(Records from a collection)
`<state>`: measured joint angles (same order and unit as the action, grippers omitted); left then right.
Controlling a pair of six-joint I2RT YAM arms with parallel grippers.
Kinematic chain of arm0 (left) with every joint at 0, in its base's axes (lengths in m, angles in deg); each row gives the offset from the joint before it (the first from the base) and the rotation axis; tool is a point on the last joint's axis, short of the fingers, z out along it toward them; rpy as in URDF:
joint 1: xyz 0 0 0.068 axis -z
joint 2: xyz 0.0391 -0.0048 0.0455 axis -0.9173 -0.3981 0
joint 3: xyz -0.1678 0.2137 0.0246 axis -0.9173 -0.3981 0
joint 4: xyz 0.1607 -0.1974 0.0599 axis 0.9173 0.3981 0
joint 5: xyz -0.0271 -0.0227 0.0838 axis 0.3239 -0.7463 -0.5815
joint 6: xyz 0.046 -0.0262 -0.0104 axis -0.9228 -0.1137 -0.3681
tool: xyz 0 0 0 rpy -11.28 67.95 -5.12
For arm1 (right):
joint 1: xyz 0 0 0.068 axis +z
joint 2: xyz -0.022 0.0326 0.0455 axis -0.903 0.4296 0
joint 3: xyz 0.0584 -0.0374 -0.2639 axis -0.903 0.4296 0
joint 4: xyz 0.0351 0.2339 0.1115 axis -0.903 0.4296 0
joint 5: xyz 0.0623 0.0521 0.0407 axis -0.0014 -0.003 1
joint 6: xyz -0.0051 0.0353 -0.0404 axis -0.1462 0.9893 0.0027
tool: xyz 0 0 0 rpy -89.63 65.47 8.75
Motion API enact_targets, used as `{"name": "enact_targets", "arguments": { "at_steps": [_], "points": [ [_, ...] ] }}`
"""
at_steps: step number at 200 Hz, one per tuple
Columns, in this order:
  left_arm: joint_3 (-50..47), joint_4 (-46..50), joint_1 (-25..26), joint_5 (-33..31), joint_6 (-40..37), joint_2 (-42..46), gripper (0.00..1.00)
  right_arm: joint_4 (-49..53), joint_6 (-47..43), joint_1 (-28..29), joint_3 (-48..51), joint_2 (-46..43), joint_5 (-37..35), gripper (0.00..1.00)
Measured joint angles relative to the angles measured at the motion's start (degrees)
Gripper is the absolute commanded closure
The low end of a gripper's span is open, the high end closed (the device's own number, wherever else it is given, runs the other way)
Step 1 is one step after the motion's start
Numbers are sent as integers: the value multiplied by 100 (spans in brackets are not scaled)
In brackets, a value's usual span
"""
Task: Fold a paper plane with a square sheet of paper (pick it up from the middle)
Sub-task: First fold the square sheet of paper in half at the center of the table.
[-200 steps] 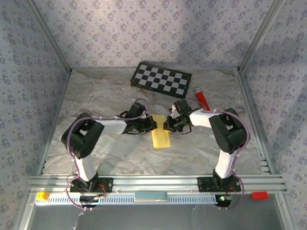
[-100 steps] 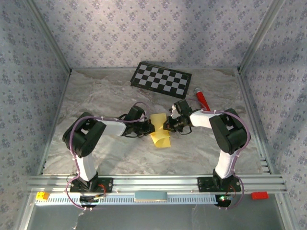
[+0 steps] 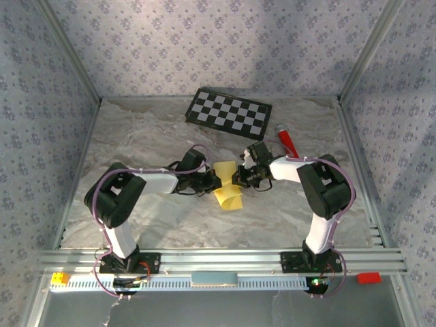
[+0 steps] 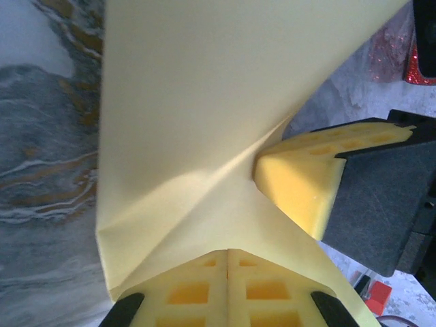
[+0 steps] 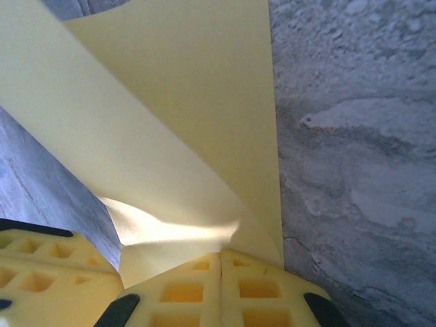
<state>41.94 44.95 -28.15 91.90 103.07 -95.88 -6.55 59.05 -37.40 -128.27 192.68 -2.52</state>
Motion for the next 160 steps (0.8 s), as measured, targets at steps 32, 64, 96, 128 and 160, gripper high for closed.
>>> {"name": "enact_targets", "arguments": {
  "at_steps": [32,64,96,128,160],
  "points": [
    [-216,-66,2,37,13,-140,100,2,-2,0,0,0,0,100],
    [-249,-103,-2,35,-83,-140,100,-17,0,0,20,-2,0,100],
    [-247,28,26,-31,-118,-55,99,-22,0,0,26,-7,0,100],
    [-232,216,90,-90,-63,94,99,-20,0,0,28,-11,-4,100],
    [-216,35,133,33,149,107,99,-20,0,0,28,-11,-4,100]
  ]
}}
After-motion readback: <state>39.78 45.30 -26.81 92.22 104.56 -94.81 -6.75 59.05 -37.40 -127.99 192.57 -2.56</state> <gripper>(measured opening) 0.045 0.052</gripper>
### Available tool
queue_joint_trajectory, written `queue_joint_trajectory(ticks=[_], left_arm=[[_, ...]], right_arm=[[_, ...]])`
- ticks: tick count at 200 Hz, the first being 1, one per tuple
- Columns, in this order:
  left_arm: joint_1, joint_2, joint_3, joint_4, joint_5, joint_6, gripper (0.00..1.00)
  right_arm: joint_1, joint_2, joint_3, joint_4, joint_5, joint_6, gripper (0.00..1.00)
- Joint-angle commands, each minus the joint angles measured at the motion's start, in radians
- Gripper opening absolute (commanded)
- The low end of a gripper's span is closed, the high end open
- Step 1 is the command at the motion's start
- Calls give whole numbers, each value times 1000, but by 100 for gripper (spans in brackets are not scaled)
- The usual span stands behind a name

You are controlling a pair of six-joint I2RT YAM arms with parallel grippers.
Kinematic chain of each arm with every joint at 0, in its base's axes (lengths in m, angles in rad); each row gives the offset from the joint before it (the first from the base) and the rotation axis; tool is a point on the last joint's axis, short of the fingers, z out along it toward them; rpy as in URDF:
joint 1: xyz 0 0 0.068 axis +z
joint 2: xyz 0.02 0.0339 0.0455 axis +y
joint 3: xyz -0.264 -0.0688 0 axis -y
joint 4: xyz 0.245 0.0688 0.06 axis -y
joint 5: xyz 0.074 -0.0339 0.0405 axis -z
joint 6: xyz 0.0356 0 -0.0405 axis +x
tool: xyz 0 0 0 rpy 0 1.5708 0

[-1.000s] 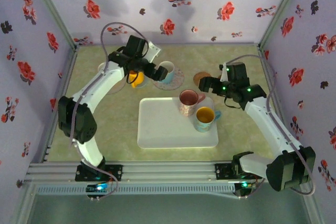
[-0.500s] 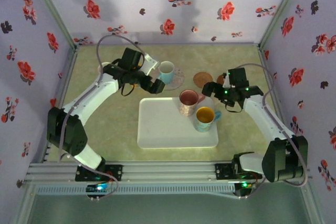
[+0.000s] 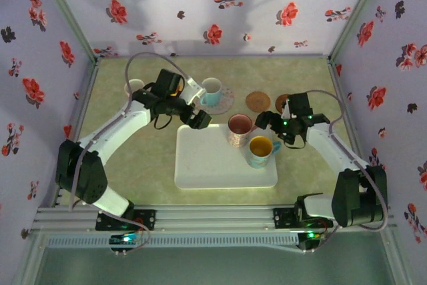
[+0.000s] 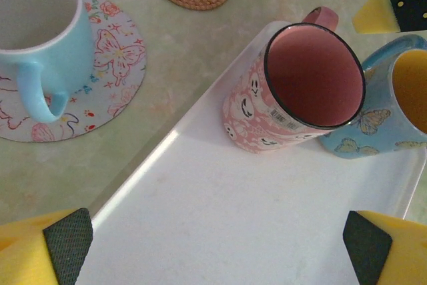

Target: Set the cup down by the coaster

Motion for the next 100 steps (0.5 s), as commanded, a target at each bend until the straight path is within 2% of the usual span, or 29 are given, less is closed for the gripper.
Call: queue_joint_trajectory(ticks=[1,100], left_arm=[[-8,-19,-2,18,27,34,100],[-22,-8,-6,6,29,59,100]], right_arm=[[-7,-43,-25,5,-43,28,99],[-3,-186,-91,-73,-81,76,99]])
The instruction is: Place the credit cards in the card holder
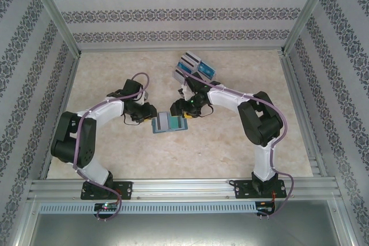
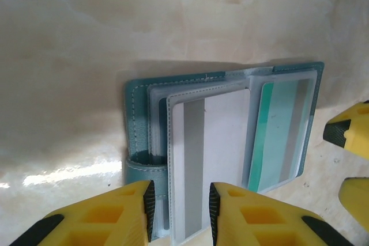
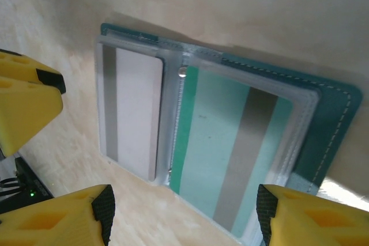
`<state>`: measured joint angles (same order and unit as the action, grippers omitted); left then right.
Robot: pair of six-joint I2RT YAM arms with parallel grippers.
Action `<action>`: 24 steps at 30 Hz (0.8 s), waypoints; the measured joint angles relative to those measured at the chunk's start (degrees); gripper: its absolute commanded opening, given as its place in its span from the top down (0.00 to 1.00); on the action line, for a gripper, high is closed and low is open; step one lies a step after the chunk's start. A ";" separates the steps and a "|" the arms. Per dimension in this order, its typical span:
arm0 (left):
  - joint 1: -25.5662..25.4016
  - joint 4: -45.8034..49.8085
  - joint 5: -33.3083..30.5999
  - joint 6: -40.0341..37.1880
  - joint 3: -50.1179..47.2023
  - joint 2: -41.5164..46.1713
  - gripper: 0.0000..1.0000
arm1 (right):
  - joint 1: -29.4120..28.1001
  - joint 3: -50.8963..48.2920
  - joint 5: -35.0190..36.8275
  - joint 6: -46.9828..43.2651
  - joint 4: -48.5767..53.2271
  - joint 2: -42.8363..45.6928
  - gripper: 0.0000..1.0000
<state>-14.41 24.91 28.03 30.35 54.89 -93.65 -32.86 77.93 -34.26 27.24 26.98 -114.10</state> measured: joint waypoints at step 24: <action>-0.92 -1.57 0.26 0.04 -0.39 -3.76 0.67 | -0.28 -0.09 1.84 -0.04 0.22 -2.34 0.32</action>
<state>-15.33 23.33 28.29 30.39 54.50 -97.41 -33.15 77.84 -32.42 27.20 27.20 -116.44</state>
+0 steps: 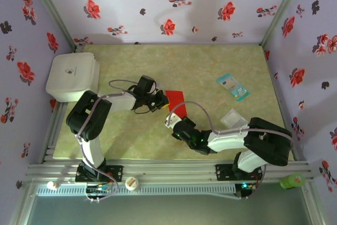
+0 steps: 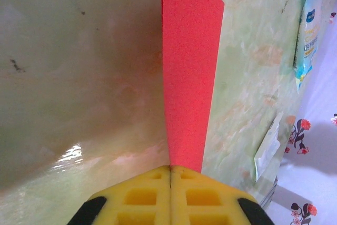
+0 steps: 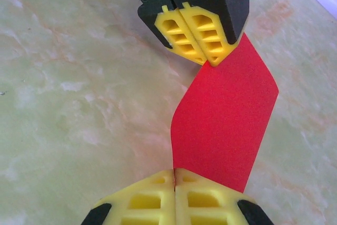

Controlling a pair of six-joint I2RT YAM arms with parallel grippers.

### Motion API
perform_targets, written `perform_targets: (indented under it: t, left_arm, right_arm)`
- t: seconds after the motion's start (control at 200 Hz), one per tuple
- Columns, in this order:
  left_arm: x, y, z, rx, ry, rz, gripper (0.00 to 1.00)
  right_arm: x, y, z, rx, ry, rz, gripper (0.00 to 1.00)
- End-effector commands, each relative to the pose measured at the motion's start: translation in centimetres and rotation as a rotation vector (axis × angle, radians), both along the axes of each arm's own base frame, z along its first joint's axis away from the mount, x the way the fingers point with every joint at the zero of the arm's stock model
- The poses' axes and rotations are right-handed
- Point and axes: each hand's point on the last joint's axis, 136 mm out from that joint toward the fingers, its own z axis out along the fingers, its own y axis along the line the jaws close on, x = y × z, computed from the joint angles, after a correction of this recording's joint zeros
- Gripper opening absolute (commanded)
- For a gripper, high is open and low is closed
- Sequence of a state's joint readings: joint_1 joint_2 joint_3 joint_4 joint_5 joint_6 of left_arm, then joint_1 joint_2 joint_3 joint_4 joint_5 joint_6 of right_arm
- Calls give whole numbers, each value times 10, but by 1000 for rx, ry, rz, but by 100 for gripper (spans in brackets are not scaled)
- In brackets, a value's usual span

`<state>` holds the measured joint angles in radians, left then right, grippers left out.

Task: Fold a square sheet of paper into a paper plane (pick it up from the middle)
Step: Third fold the triangle at the center of the table.

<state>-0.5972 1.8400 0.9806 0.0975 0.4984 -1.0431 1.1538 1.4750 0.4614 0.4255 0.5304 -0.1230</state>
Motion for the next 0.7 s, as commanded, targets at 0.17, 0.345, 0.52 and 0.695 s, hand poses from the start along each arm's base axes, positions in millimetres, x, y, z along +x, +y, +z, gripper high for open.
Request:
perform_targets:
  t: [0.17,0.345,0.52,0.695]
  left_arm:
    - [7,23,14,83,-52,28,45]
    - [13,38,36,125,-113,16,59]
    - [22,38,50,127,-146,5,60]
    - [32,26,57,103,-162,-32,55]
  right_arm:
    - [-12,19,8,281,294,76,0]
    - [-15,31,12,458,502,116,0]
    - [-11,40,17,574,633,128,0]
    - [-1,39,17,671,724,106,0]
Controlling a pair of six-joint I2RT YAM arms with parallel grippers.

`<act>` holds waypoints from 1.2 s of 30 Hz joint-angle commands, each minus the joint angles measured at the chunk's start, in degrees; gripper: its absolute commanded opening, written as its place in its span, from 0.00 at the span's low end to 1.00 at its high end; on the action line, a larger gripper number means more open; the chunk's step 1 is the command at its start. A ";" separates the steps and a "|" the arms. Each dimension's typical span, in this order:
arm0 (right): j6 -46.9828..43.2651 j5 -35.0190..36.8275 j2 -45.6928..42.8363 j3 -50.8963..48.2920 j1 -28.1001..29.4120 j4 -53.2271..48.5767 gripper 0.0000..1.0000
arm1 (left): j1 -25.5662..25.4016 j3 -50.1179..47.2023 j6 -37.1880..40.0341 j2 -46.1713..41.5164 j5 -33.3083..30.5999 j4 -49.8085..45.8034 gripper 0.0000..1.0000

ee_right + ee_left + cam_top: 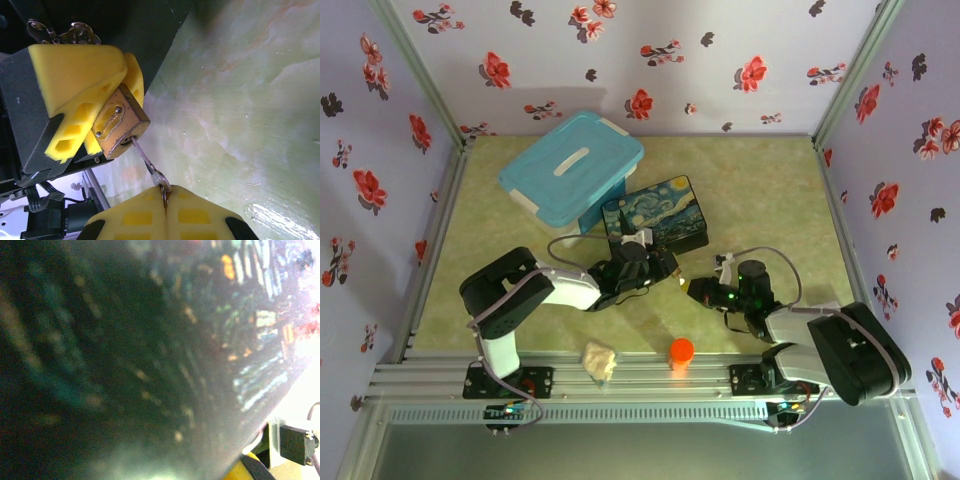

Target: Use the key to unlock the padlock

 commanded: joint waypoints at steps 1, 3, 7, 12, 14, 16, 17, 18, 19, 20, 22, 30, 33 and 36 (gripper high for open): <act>1.60 -1.03 0.53 0.24 -0.75 7.70 0.00 | 0.53 0.31 -1.73 0.16 1.71 3.24 0.00; 2.34 -1.43 1.26 0.39 -0.79 8.87 0.00 | 0.52 0.26 -2.14 0.29 2.21 3.95 0.00; 5.39 -3.70 3.67 0.09 -1.86 14.27 0.00 | 0.48 0.72 -1.63 0.09 3.06 2.29 0.00; 7.51 -5.37 5.81 0.49 -2.30 17.59 0.00 | 0.49 0.52 -0.35 -0.70 3.38 1.05 0.00; 8.65 -6.40 6.89 0.97 -2.30 19.07 0.00 | 0.51 0.85 0.27 -0.80 3.71 0.55 0.00; 10.47 -7.73 8.51 1.70 -2.37 21.12 0.00 | 0.57 1.50 1.06 -0.81 4.25 -0.34 0.00; 11.66 -8.35 9.51 2.14 -2.42 22.13 0.00 | 0.61 1.83 1.44 -0.71 4.56 -0.64 0.00; 12.75 -8.89 10.60 2.38 -2.44 23.68 0.00 | 0.56 1.96 1.60 -0.71 4.74 -0.40 0.00; 13.73 -9.34 11.45 2.43 -2.53 25.51 0.00 | 0.57 2.02 1.53 -0.73 4.98 -0.02 0.00; 14.76 -9.72 12.67 2.59 -2.82 27.30 0.00 | 0.70 2.04 1.37 -0.79 5.26 0.26 0.00; 16.63 -10.16 15.58 2.26 -3.75 31.42 0.00 | 0.98 2.03 1.35 -1.02 5.97 0.32 0.00; 18.61 -10.86 23.19 3.95 -5.86 37.10 0.00 | 1.26 3.02 3.47 -2.47 7.72 -3.44 0.00; 19.07 -11.38 23.08 4.40 -5.82 37.10 0.00 | 1.26 3.34 4.55 -2.56 8.03 -4.98 0.00; 20.21 -12.52 23.77 4.98 -5.82 37.13 0.00 | 1.28 3.89 6.03 -2.74 8.01 -6.29 0.00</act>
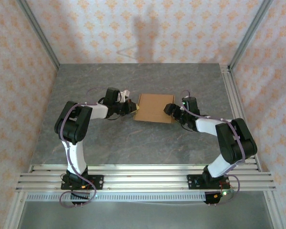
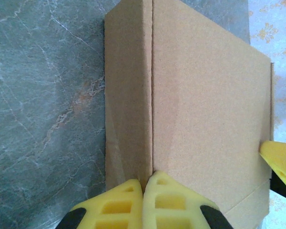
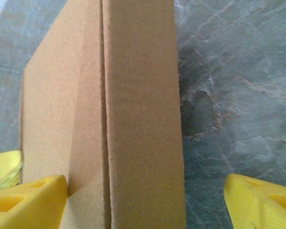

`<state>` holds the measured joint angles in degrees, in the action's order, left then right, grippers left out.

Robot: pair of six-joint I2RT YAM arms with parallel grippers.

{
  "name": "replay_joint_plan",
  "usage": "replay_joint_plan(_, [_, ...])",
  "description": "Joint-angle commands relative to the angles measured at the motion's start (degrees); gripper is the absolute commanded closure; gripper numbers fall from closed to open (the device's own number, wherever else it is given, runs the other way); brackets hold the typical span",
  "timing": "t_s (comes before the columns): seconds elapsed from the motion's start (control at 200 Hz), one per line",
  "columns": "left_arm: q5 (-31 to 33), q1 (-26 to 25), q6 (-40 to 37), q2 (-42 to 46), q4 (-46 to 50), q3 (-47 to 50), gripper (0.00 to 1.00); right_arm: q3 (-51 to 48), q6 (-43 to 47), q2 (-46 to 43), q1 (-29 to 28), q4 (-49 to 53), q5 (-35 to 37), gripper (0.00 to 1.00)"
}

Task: Fold the paper box

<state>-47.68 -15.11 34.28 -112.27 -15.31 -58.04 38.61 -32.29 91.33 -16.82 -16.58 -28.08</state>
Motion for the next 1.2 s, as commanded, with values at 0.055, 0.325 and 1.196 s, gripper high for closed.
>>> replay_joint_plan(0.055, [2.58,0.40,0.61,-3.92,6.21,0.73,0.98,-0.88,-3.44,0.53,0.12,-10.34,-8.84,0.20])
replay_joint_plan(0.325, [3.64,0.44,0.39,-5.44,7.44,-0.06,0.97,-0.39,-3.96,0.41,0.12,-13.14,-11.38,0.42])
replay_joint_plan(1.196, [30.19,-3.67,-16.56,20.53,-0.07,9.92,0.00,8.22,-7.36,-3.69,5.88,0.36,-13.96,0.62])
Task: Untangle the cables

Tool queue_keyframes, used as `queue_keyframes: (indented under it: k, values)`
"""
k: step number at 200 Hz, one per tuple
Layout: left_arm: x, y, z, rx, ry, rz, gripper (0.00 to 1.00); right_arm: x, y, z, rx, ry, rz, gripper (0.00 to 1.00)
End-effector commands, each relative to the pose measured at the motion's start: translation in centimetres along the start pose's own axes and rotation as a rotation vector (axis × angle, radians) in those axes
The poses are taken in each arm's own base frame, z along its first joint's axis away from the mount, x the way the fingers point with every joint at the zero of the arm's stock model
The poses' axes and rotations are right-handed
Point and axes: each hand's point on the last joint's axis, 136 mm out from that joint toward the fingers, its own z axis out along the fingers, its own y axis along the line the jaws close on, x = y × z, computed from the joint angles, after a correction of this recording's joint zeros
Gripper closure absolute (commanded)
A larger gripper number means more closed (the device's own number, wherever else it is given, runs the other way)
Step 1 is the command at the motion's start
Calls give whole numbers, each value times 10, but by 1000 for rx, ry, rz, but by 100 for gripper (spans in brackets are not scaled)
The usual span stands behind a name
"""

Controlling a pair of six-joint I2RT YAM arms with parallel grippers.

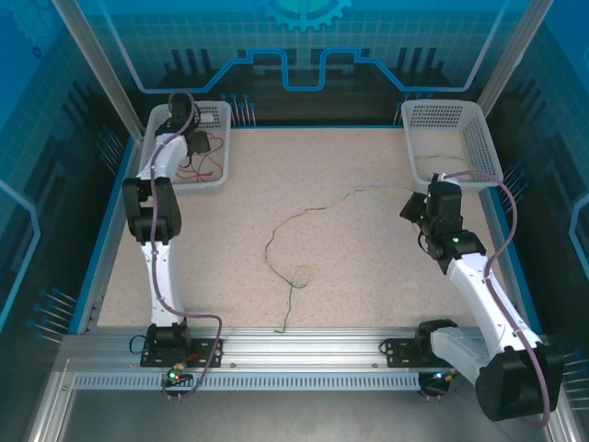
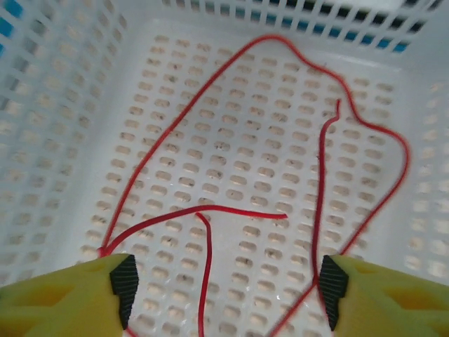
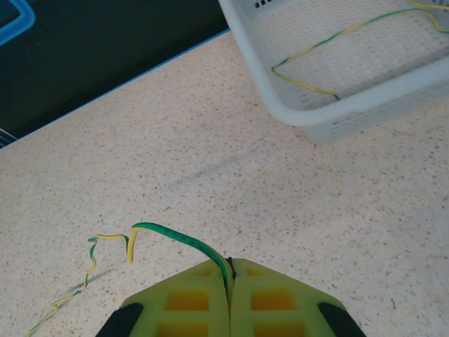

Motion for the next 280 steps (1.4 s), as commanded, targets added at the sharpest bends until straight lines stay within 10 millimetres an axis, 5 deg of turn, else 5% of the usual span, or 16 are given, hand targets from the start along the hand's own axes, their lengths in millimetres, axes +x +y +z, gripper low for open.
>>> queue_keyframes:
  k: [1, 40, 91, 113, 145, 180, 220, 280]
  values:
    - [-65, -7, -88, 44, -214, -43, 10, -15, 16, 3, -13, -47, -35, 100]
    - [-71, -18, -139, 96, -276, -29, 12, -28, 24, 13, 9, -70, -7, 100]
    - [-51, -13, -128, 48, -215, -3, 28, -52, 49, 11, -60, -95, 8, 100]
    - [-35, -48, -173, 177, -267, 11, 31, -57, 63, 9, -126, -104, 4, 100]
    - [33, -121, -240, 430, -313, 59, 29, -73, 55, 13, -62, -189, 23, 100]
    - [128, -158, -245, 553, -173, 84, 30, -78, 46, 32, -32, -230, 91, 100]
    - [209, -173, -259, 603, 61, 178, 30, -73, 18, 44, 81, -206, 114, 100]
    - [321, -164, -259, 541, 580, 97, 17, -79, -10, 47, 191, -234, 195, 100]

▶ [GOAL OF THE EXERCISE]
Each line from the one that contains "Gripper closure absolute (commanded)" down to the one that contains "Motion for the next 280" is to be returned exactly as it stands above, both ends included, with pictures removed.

▶ [RESPONSE BELOW]
Gripper closure absolute (commanded)
A larger gripper number means more closed (the device's own number, wherever else it is given, runs the other way)
Step 1 is the command at the motion's start
Calls give whole numbers, each value times 10, but by 1000 for rx, ry, rz, but by 100 for gripper (spans in brackets are not scaled)
The usual span stands behind a name
"""

Controlling a pair of six-joint I2RT YAM arms with parallel grippers.


Motion for the next 280 steps (1.4 s), as commanded, targets added at the sharpest bends until straight lines stay within 10 millimetres an axis, 5 deg of turn, else 5% of the usual span, or 16 are given, hand targets from the start along the hand's own axes, their lengths in millimetres, axes +x +y +z, gripper low for open.

None of the exercise remains to be done.